LOVELL'S WHARF CRANES
In January the Society was contacted by residents and members from the Ballast Quay area who said the cranes on Lovell's Wharf were being demolished. Enquiries to the Council's Planning Office was met with surprise – but they later confirmed what was happening and that the owners had not informed the Council of their intentions despite the planned use of the cranes as a feature in the outstanding planning application for the site. Jack Vaughan wrote the following letter on behalf of the Society:
I am writing about the cranes on Lovells Wharf demolished with no notice to Greenwich Council or the local community.
Lovell's was a working wharf into the mid-1980s when Shaw Lovell left it – having recently renovated the two 'Scotch derricks'. These two cranes have became a local landmark – and were probably the two last such cranes left on this part of the Thames. Three articles about the history of the wharf by Mary Mills appeared last year in Bygone Kent. The wharf has not been used since the mid-1980s and locally it has been widely accepted that if there was no way it could be kept in industrial use then it was important that a way was found to keep the cranes as a feature –it is felt important to preserve as much of the character of the riverside as possible.
The site is owned by Morden College, who have rented it out on a short term basis to various film companies – which has meant that it has become less secure than it ought to be.
The cranes were demolished by Morden College on grounds of lack of site security – and demolition must have cost a lot more than enhanced security fencing!

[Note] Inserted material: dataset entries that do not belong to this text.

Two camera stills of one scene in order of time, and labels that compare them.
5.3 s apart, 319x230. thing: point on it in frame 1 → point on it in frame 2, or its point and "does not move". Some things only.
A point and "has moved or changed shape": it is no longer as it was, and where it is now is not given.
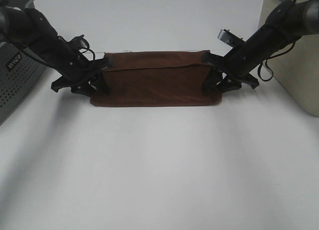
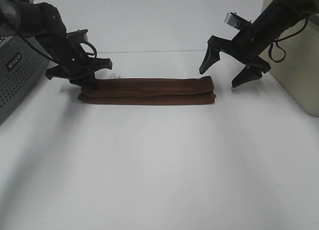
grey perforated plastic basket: (20, 69) does not move
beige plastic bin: (297, 71) does not move
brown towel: (175, 78) has moved or changed shape

A number of organisations and individuals have written to Morden College to protest – and it is quite clear that a great many local residents are also angry at what they saw as their 'heritage' being disposed of. Several local people contacted the newspapers and News Shopper published an article which quotes a Morden College spokesman saying that there were safety fears. The Greenwich Society is also quoted 'We are angry this happened without notification. Their demolition ruins the heritage and landscape of the area'. It also said that English Heritage confirmed that Morden College were not breaking the law by demolishing the cranes and Greenwich Council had 'expressed disappointment to Morden College about the demolition and that they did not come to us to address their safety concerns'.